White House Press Secretary Sarah Huckabee Sanders said the special counsel’s announcement “has nothing to do with the president” or his campaign. She said there was “no intention or plan to make any changes with regard to the special counsel.”

“We’ve been saying from day one there’s no evidence of Trump-Russia collusion, and nothing in the indictment changes that at all,” she said.

Sanders sought to minimize the case involving Papadopoulos — which appears directly related to the investigation of possible coordination between the Trump campaign and Russia — asserting he had an “extremely limited,” volunteer role in the campaign. She said that “no activity was ever done in an official capacity on behalf of the campaign in that regard.”

In a January 2017 interview with the FBI, Papadopoulos told the agency that a London-based professor claimed to him he had “dirt” on Hillary Clinton, including “thousands of emails.” But Papadopoulos said initially he viewed the professor as a “nothing.”

In reality, according to his plea, Papadopoulos understood the man had connections to Russian government officials, and he had treated him very seriously as he tried to arrange a meeting between the Trump campaign and Russian officials.

After a March 2016 meeting with the man, who was not identified in court records, Papadopoulos emailed a campaign supervisor and other members of the campaign’s foreign policy team and claimed the professor had introduced him to “Putin’s niece” and the Russian ambassador in London.

Papadopoulos, a low-level member of the Trump campaign and a former intern and researcher at the conservative Hudson Institute, claimed the purpose was “to arrange a meeting between us and the Russian leadership to discuss U.S.-Russia ties under President Trump.”

The government noted, in fact, the woman was not Russian President Vladi­mir Putin’s niece, and while Papadopoulos expected the professor would introduce him to the Russian ambassador, that never happened. But in the months that followed, Papadopoulos continued to correspond with the woman and the professor about a possible meeting between the Trump campaign, possibly including Trump himself, and Russian officials.

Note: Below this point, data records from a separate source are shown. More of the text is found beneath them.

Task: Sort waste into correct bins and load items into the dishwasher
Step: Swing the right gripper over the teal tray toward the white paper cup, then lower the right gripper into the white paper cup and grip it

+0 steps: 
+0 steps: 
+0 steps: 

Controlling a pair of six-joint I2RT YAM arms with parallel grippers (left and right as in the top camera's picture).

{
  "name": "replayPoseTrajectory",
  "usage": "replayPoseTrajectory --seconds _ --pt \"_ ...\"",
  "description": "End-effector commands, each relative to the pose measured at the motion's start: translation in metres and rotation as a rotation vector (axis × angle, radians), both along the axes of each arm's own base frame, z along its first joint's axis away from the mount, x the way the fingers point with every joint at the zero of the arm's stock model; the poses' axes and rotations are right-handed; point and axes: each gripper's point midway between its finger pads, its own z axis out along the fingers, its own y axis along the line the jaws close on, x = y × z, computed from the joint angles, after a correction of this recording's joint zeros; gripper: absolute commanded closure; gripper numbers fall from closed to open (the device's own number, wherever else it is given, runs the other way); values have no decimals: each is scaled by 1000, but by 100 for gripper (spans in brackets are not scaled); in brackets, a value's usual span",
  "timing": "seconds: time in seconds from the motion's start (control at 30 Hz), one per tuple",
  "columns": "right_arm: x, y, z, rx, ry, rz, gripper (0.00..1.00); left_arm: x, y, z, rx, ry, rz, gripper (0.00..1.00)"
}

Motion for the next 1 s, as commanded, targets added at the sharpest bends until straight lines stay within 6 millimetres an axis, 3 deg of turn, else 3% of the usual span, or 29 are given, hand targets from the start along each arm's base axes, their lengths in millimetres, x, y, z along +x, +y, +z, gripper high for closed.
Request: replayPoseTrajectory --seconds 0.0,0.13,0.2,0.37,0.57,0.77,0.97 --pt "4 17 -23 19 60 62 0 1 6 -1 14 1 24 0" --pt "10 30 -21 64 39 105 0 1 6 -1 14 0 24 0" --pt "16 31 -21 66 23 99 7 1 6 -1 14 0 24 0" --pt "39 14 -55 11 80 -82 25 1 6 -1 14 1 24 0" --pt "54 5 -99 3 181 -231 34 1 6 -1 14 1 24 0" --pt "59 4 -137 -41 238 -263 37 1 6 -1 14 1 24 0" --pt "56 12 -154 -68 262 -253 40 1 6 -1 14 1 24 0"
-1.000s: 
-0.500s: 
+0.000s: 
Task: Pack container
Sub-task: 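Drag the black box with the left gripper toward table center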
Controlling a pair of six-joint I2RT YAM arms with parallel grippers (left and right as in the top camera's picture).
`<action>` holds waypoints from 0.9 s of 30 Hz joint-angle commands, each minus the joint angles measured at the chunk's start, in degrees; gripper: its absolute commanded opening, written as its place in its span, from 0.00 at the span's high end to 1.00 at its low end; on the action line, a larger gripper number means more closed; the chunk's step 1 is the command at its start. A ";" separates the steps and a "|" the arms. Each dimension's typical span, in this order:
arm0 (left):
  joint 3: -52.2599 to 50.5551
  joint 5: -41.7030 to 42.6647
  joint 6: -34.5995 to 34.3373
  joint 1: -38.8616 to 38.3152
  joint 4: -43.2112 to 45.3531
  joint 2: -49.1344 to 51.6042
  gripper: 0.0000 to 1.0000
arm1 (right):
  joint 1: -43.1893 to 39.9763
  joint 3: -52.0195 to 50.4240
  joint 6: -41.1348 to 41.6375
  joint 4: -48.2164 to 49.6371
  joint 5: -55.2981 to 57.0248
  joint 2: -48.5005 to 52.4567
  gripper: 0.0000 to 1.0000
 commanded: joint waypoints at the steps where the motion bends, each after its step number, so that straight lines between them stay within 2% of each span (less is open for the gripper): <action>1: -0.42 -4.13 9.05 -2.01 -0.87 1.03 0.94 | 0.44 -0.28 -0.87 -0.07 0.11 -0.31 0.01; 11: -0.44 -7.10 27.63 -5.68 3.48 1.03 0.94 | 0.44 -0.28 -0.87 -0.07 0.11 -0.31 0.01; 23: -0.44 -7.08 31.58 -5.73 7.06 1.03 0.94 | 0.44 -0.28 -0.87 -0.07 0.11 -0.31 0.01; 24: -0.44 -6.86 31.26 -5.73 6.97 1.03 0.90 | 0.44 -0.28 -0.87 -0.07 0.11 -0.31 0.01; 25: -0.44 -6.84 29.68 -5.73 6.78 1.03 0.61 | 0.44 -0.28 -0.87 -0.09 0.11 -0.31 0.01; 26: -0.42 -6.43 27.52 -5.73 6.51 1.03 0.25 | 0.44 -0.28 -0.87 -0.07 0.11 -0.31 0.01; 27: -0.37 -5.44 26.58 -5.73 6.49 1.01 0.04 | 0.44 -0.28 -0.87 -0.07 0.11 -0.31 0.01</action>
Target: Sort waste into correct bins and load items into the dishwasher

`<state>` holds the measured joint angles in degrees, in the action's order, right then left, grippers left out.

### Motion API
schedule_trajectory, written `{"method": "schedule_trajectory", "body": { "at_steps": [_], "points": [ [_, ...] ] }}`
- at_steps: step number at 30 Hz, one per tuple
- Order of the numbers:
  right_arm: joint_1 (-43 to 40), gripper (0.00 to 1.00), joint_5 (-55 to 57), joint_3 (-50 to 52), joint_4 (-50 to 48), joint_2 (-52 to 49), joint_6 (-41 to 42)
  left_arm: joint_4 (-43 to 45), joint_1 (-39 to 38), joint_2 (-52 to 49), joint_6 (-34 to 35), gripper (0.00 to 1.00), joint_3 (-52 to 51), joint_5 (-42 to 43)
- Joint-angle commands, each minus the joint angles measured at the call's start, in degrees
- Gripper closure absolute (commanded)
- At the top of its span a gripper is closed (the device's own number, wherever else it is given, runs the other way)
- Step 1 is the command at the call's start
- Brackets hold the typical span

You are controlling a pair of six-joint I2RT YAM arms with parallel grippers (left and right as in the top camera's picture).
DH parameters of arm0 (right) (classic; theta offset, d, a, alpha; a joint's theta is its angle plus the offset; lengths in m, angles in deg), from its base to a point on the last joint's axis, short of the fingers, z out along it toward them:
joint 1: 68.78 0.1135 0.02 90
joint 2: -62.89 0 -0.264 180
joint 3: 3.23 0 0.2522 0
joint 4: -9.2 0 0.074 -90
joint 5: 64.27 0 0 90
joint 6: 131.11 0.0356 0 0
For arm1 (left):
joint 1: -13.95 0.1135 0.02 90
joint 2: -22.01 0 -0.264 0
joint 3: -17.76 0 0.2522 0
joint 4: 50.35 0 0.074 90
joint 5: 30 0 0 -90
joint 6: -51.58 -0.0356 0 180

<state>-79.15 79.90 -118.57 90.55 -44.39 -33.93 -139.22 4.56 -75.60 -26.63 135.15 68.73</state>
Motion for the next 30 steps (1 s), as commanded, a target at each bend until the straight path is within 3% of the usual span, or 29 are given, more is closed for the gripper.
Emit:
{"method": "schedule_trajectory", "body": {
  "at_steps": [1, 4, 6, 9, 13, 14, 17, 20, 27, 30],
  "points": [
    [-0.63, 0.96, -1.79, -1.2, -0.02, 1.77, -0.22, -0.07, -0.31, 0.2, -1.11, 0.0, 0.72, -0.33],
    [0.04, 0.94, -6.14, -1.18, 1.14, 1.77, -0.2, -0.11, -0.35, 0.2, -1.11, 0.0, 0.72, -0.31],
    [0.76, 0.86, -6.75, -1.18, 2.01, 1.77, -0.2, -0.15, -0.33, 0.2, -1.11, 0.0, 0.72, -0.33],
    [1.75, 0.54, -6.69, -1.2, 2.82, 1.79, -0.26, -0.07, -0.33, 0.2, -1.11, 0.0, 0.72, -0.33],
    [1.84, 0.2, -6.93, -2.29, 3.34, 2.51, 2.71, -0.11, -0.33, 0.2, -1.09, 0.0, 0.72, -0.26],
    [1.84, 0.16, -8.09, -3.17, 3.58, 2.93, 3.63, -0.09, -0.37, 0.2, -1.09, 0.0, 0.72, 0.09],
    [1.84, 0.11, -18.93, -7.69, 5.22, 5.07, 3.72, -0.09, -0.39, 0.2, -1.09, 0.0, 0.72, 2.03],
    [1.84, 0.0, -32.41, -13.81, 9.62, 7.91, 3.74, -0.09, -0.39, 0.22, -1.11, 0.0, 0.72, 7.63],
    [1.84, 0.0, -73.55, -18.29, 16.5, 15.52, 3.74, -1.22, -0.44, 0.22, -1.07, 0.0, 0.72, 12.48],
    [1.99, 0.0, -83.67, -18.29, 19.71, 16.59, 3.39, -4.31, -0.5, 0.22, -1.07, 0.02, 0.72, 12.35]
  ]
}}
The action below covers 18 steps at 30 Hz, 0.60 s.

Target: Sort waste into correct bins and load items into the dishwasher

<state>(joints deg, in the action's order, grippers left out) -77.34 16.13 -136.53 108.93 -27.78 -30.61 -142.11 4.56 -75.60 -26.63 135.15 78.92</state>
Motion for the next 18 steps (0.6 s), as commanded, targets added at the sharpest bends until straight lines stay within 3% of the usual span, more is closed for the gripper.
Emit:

“The Russian government has an open invitation by Putin for Mr. Trump to meet him when he is ready,” Papadopoulos wrote to a senior policy adviser for the campaign on April 25. Two days later, he emailed another high-ranking campaign official wanting “to discuss Russia’s interest in hosting Mr. Trump.”

The campaign officials were not identified in court records, and there was some indication they were wary of the junior member’s efforts. At one point, a campaign official forwarded one of Papadopoulos’s emails to another campaign official, saying, “We need someone to communicate that DT is not doing these trips. It should be someone low level in the campaign so as not to send any signal.” DT would appear to be a reference to Donald Trump.

Sanders said: “He asked to do things. He was basically pushed back or not responded to in any way”

Papadopoulos’s effort continued into the summer of 2016, and in August 2016 a campaign supervisor told Papadopoulos and another foreign policy adviser they should take a trip to Russia. That ultimately did not take place, according to the plea.

Lawyers for Papadopoulos said in a statement: “We will have the opportunity to comment on George’s involvement when called upon by the Court at a later date. We look forward to telling all of the details of George’s story at that time.”

The indictment of Manafort and Gates focused on their work advising a Russia-friendly political party in Ukraine.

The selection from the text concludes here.